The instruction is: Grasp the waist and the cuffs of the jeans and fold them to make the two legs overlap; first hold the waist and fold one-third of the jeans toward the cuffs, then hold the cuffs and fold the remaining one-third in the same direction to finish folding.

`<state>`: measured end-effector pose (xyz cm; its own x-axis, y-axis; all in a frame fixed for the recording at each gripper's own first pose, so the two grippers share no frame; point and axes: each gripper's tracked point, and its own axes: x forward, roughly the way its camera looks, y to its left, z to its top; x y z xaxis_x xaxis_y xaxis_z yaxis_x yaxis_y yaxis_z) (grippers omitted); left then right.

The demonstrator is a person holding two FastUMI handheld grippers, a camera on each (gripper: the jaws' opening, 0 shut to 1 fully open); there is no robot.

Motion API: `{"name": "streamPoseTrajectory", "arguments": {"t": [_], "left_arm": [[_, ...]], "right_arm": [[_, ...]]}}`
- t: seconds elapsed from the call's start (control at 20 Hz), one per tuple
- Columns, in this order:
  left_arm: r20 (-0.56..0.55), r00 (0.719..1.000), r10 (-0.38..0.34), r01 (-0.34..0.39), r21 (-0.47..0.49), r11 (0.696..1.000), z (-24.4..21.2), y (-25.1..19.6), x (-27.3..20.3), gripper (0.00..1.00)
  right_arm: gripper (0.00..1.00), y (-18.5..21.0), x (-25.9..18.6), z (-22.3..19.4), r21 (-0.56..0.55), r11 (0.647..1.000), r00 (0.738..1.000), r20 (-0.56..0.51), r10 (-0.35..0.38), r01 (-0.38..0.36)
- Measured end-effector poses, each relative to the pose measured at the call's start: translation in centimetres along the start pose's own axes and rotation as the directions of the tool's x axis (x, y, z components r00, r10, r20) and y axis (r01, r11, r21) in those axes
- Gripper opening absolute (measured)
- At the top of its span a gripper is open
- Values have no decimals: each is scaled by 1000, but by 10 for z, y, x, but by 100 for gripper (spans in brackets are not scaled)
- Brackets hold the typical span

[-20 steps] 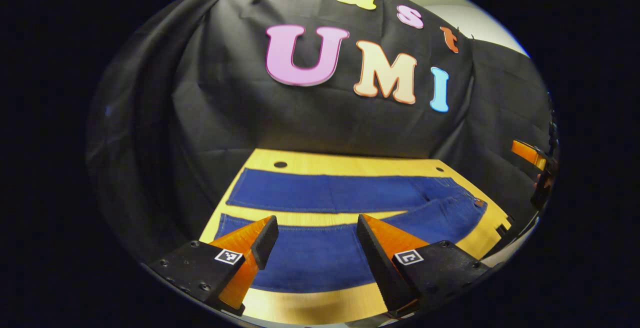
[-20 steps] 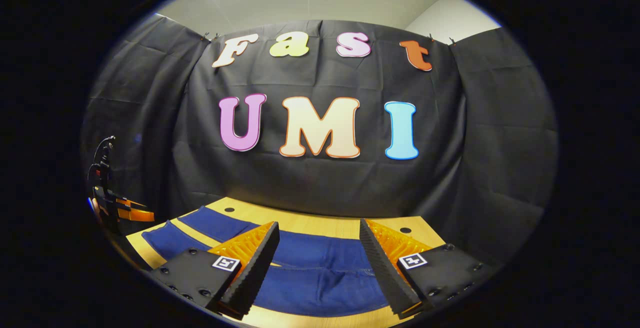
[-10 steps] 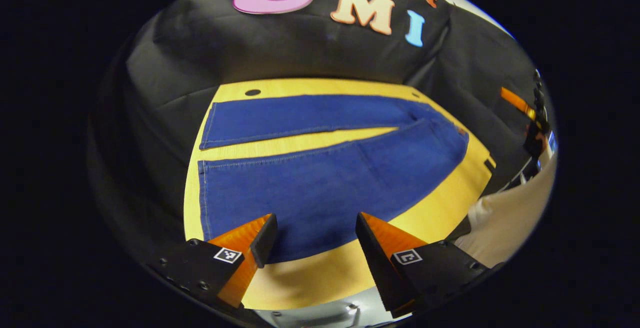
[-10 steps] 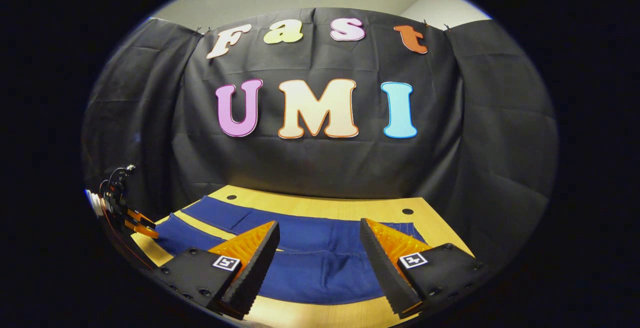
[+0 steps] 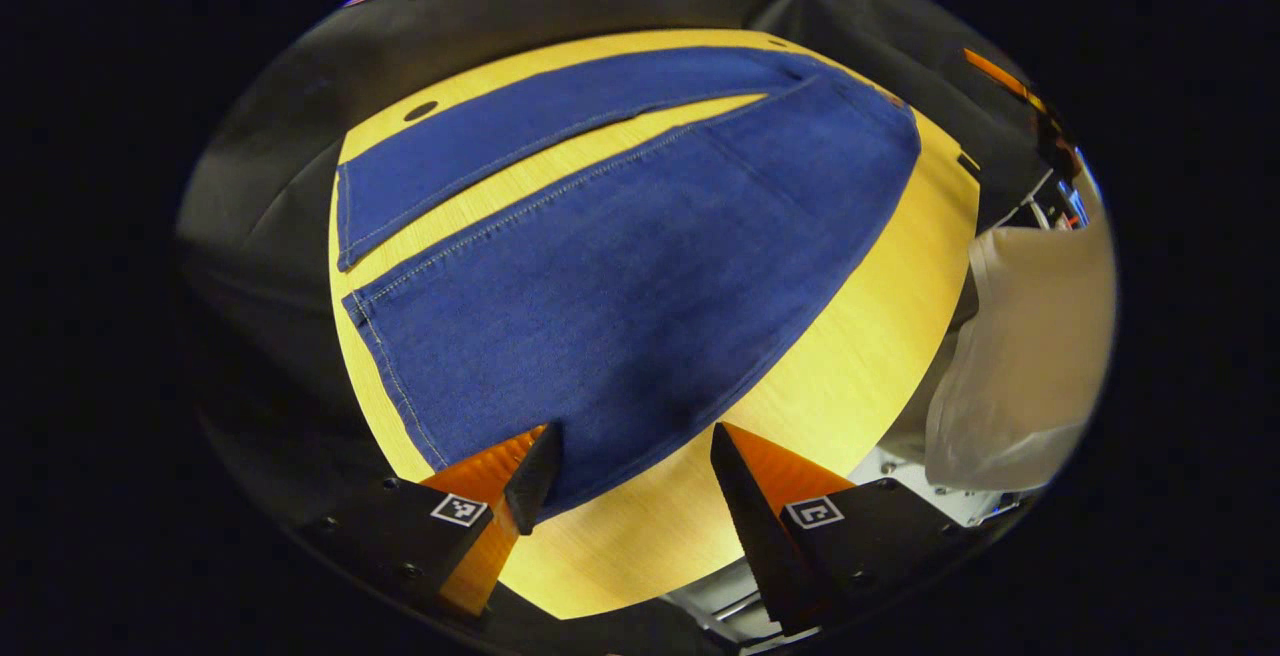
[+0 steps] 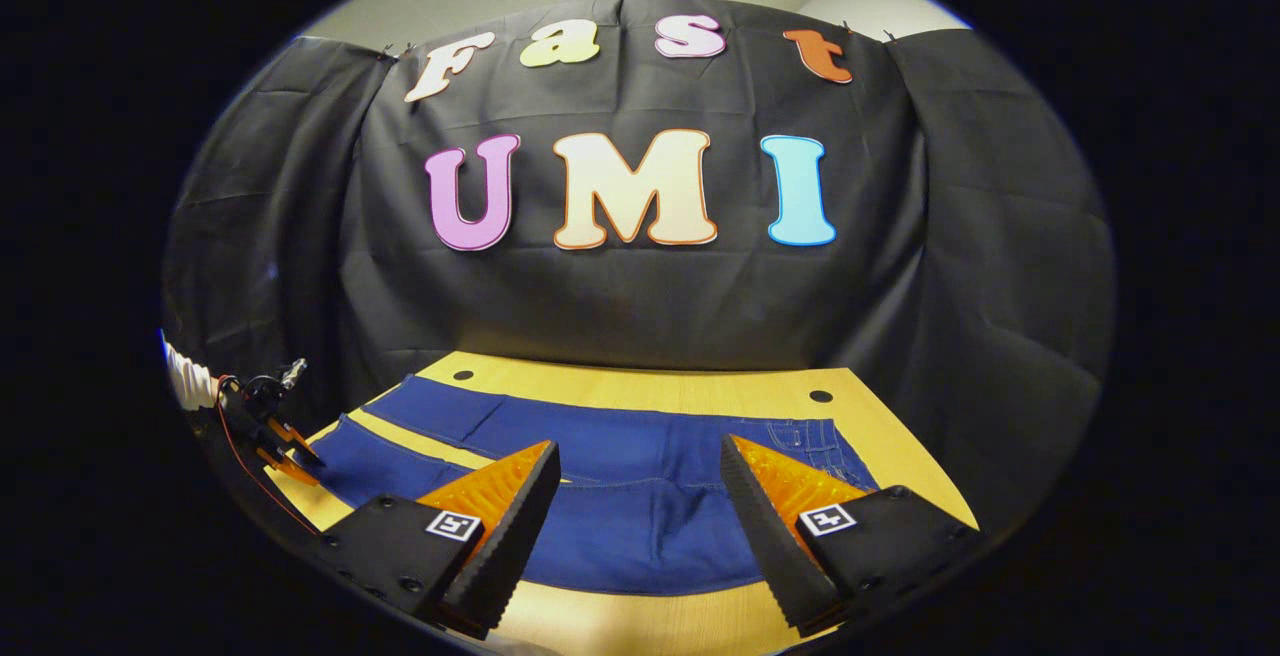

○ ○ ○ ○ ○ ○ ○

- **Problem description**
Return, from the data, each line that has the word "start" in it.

- **Answer to this problem**
- t: seconds elapsed from the call's start (control at 20 Hz), one per tuple
- Measured end-effector poses, each relative to the pose measured at the call's start: translation in centimetres along the start pose's own axes and rotation as the directions of the tool's x axis (x, y, z components r00, r10, r20) and y axis (r01, r11, r21) in those axes

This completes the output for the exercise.